Sift the listing for lines that hold the string "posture" and pull them out.
(Data segment Opens)
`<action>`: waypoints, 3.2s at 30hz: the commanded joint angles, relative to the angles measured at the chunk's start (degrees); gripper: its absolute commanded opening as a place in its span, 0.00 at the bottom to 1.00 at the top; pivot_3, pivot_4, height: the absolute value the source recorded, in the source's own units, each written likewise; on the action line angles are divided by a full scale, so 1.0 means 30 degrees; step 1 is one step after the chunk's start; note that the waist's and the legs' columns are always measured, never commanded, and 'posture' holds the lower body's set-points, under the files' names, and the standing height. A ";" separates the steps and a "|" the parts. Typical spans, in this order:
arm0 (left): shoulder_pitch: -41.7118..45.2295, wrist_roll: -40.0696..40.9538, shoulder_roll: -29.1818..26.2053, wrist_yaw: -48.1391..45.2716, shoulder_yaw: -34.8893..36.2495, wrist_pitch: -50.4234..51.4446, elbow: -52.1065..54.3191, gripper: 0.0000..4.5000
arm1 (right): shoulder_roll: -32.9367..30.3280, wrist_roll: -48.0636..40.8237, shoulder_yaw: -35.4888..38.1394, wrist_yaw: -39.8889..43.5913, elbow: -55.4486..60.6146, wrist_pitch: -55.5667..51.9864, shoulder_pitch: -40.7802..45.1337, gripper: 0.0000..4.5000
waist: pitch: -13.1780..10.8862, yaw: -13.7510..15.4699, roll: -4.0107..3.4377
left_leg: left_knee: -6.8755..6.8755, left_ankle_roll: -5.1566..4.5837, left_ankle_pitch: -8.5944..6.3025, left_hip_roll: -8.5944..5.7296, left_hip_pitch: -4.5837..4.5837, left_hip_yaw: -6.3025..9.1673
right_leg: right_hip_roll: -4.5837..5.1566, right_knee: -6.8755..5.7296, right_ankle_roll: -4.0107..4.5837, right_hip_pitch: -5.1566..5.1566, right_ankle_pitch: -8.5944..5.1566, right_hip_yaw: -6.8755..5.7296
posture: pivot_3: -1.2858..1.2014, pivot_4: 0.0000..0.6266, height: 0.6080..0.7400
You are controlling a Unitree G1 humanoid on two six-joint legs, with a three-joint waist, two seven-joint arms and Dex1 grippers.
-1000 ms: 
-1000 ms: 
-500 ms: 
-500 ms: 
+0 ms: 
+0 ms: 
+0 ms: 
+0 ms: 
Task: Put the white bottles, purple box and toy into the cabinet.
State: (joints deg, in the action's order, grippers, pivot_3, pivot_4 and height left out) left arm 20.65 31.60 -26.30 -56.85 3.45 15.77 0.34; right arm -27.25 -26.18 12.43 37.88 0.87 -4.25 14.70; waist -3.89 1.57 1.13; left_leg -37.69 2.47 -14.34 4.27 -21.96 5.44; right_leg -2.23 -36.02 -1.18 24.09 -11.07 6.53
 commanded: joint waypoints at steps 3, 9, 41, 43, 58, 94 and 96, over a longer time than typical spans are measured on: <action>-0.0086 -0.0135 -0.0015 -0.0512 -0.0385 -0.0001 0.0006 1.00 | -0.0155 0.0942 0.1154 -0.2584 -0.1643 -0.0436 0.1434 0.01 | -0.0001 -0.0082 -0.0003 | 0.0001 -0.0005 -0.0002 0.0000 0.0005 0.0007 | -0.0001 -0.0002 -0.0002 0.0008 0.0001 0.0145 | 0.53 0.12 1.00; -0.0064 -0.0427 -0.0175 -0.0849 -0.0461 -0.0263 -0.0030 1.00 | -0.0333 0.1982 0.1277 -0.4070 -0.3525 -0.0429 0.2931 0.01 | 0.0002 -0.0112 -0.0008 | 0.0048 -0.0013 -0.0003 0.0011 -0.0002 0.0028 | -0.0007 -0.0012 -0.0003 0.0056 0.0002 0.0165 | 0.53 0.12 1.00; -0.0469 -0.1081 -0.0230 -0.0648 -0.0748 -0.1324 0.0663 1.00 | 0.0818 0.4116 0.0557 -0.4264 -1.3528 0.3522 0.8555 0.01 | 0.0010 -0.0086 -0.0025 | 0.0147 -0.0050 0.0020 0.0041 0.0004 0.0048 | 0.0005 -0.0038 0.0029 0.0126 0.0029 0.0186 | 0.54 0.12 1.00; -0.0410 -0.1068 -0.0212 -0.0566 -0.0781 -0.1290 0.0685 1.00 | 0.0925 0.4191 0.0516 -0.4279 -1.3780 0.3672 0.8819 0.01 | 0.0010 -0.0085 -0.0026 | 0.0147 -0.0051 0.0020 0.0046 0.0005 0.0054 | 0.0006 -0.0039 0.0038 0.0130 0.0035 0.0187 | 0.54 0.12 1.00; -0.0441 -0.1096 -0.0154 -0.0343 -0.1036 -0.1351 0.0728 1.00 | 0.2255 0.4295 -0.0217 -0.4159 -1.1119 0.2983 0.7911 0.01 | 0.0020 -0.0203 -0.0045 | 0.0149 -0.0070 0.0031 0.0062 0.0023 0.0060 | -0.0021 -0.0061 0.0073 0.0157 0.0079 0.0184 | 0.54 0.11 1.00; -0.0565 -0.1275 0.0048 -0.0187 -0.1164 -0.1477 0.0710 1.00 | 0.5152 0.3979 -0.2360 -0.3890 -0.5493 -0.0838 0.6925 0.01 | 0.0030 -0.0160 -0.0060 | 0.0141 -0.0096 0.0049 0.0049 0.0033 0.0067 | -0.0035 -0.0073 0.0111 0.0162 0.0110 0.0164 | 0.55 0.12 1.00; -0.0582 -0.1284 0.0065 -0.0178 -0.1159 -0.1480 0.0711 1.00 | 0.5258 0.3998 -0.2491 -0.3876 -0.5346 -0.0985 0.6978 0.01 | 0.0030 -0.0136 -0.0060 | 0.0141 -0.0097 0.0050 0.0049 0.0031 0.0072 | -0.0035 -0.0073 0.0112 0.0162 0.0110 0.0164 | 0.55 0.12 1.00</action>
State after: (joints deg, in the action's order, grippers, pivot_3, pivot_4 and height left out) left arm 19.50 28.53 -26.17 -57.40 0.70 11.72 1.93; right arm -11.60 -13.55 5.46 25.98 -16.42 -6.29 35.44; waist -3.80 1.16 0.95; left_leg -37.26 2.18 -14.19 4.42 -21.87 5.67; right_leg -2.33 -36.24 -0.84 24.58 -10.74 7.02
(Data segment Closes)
# Result:
`<action>`: waypoints, 3.2s at 30hz: the commanded joint angles, relative to the angles measured at the chunk's start (degrees); gripper: its absolute commanded opening as a place in its span, 0.00 at the bottom to 1.00 at the top; pivot_3, pivot_4, height: the absolute value the source recorded, in the source's own units, each written likewise; on the action line angles are divided by a full scale, so 1.0 means 30 degrees; step 1 is one step after the chunk's start; note that the waist's and the legs' columns are always measured, never commanded, and 'posture' holds the lower body's set-points, under the files' names, and the standing height. A ";" separates the steps and a "|" the parts. Typical spans, in this order:
posture: pivot_3: -1.2858..1.2014, pivot_4: 0.0000..0.6266, height: 0.6080..0.7400

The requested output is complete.